Data excerpts:
· · · · · · ·

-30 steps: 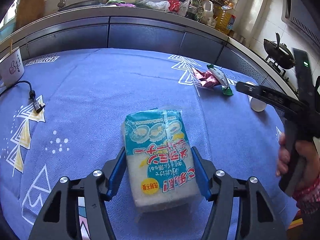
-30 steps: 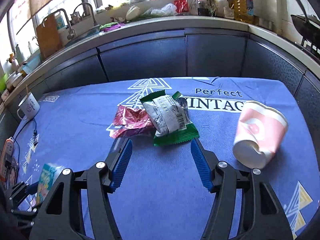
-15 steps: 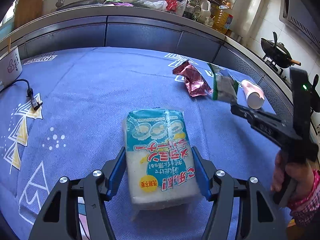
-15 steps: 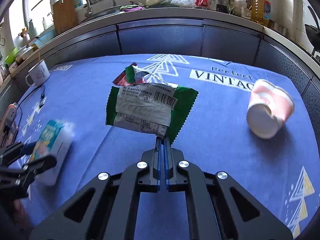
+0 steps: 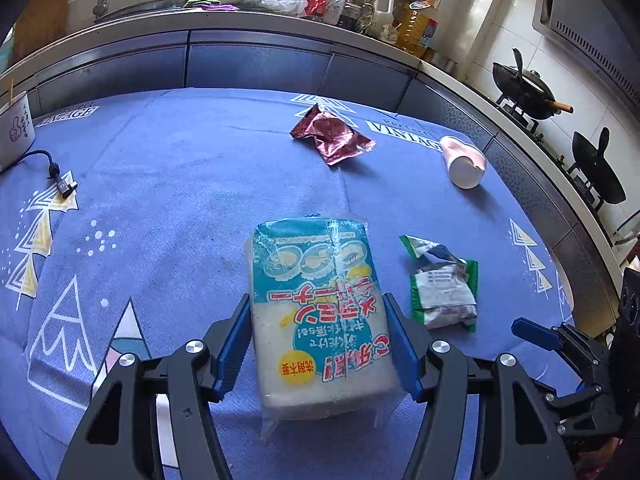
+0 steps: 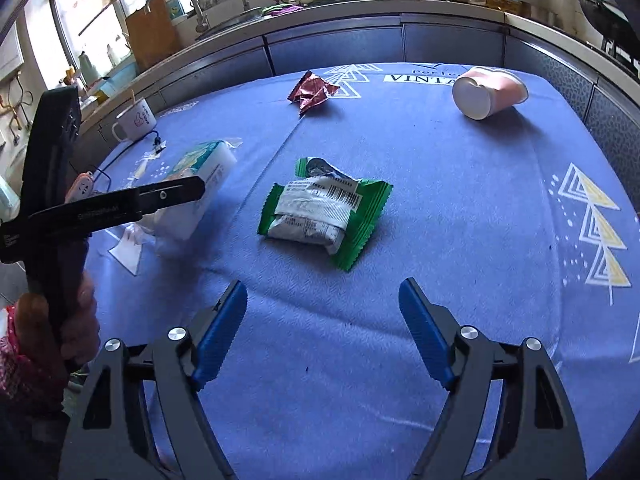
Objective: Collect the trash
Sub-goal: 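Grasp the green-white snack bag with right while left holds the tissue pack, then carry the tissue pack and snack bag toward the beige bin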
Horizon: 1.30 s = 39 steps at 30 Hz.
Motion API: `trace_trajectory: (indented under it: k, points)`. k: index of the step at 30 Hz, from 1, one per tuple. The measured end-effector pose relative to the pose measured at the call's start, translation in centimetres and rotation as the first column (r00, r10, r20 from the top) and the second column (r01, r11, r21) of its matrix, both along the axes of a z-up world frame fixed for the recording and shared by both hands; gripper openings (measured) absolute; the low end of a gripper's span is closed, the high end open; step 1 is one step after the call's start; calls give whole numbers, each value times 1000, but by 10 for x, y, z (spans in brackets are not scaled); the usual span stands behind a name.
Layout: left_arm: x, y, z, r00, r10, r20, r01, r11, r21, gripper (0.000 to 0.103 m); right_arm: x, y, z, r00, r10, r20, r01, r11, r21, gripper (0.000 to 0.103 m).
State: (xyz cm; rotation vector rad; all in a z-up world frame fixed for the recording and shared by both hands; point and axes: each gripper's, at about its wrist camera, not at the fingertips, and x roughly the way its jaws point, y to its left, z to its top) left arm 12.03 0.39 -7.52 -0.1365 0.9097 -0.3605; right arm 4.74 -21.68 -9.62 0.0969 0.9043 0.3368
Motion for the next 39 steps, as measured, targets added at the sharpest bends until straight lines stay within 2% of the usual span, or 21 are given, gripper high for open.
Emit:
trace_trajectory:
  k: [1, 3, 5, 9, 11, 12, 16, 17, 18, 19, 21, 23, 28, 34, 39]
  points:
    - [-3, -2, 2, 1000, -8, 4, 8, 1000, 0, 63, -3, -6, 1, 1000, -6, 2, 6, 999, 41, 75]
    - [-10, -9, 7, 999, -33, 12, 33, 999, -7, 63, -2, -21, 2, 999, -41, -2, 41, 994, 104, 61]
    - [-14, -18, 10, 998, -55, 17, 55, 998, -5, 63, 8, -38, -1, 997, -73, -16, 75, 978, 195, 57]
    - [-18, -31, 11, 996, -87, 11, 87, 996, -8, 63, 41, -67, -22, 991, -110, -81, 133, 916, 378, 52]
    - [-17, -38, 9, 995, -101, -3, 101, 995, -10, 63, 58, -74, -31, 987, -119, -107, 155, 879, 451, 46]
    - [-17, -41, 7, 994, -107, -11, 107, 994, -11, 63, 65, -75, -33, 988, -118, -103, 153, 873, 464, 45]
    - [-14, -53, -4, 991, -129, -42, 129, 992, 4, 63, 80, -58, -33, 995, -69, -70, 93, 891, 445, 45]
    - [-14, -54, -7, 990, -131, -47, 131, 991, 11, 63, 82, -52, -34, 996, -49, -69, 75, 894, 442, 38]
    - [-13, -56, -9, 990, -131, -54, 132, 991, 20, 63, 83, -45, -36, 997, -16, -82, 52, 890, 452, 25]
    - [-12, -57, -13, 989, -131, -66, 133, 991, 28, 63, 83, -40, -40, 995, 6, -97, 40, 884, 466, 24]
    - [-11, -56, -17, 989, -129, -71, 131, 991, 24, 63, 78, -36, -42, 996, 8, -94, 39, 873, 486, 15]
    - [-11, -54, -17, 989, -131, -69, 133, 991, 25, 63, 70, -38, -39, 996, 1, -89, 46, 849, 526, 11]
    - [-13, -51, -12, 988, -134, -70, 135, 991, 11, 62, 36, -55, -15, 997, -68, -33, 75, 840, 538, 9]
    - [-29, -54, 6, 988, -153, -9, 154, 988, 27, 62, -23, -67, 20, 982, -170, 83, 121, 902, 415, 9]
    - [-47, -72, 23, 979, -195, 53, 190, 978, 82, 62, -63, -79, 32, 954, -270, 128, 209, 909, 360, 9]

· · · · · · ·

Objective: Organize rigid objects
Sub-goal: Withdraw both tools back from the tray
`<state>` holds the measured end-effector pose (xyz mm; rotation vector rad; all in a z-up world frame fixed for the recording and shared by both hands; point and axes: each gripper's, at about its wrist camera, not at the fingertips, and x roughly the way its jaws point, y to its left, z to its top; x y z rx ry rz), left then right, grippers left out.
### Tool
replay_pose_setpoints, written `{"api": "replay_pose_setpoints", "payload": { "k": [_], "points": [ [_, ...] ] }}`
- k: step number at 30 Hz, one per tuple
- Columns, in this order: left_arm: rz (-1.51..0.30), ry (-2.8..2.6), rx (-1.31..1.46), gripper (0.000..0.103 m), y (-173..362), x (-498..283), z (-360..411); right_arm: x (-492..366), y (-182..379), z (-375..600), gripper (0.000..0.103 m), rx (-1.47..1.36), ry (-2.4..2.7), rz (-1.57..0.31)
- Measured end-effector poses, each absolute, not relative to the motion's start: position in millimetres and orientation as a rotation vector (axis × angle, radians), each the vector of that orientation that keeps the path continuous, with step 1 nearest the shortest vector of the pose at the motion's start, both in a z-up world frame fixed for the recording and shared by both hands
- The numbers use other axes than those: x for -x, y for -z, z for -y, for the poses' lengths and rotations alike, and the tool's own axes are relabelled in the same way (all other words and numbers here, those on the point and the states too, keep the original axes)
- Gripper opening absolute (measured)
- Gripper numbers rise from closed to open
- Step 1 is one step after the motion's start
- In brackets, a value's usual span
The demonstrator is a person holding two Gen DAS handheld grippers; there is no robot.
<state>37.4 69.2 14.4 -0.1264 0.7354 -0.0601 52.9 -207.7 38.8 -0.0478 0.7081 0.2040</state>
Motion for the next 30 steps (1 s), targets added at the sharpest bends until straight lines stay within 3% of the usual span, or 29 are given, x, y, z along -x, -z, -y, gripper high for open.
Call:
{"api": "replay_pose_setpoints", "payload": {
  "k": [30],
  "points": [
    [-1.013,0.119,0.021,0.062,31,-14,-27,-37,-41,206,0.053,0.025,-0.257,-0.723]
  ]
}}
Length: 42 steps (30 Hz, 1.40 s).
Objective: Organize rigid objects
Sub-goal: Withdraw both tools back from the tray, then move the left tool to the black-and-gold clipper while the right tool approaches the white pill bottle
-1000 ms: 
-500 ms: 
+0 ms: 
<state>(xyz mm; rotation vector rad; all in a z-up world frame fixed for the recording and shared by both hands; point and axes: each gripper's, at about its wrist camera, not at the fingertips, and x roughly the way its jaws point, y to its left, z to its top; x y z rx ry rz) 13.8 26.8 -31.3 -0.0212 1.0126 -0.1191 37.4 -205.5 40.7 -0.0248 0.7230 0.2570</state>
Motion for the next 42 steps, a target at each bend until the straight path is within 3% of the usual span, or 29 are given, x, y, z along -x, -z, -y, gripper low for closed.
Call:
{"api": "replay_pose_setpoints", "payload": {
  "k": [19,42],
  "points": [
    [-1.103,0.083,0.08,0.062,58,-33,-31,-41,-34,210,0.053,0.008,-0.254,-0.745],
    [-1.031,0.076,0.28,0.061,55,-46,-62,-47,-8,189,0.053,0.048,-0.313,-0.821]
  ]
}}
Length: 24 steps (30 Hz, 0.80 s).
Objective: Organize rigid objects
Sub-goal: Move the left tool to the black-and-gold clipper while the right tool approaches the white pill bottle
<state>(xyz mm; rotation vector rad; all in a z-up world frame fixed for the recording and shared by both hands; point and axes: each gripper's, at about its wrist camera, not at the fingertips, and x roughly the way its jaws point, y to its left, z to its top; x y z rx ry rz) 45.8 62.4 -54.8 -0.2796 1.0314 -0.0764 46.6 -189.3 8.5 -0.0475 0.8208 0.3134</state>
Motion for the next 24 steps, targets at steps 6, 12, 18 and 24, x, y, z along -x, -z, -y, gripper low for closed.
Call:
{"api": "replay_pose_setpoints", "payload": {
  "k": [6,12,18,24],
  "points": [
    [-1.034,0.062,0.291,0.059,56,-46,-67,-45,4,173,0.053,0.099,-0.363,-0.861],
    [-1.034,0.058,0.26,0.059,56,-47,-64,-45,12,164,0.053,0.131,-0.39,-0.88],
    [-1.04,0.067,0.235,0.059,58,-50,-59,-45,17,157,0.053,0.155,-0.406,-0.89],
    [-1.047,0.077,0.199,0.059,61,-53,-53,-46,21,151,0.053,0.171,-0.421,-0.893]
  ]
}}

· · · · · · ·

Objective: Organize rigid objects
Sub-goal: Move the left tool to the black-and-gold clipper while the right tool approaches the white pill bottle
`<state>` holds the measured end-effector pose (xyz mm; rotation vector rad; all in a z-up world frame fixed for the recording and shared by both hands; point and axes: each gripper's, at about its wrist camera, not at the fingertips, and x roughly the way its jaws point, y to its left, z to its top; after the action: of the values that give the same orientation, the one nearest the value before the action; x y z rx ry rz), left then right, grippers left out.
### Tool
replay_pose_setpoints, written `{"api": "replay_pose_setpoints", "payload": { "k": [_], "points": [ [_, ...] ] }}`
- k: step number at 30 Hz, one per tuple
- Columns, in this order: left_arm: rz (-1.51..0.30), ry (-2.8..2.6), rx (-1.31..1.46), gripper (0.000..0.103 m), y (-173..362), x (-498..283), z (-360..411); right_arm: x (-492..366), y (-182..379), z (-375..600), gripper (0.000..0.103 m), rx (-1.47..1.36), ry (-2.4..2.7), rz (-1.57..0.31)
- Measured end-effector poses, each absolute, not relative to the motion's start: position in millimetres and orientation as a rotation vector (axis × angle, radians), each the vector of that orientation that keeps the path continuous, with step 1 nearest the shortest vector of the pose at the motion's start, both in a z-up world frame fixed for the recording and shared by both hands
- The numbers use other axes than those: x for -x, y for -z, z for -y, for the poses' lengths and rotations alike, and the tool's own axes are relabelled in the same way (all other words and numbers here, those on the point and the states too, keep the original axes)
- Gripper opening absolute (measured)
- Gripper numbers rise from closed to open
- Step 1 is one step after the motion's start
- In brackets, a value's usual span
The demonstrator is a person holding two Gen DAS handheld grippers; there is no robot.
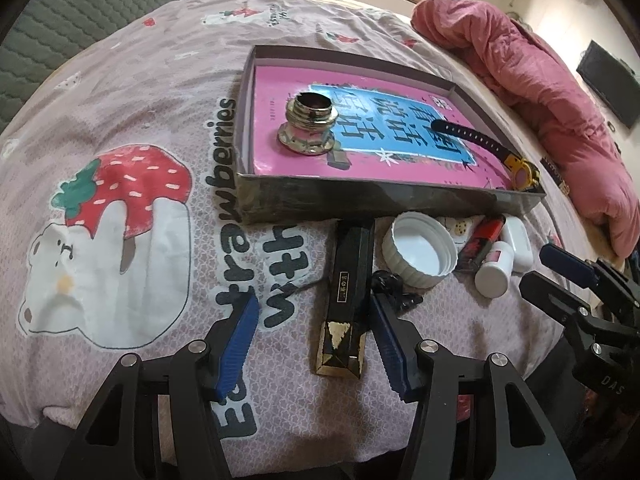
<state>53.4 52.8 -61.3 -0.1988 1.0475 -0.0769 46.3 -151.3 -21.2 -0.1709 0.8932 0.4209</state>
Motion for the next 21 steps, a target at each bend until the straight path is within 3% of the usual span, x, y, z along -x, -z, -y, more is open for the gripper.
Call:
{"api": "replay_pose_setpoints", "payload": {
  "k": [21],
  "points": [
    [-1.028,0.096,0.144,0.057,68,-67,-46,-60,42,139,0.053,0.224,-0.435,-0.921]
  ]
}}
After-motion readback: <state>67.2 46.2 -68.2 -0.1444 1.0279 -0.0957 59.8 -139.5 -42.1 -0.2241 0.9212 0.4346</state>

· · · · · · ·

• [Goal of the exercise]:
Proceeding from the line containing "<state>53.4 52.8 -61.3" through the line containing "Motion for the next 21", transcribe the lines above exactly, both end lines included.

• [Exercise result]:
<state>53.4 52.8 -61.3 -0.1988 1.0475 -0.0769 46.3 -151.3 -21.2 -0.1709 0.8932 0.4209</state>
Motion for the next 21 steps, a target at each bend until the straight path is within 3% of the usual span, x, y, z along -x, -z, -y, more is open for the gripper.

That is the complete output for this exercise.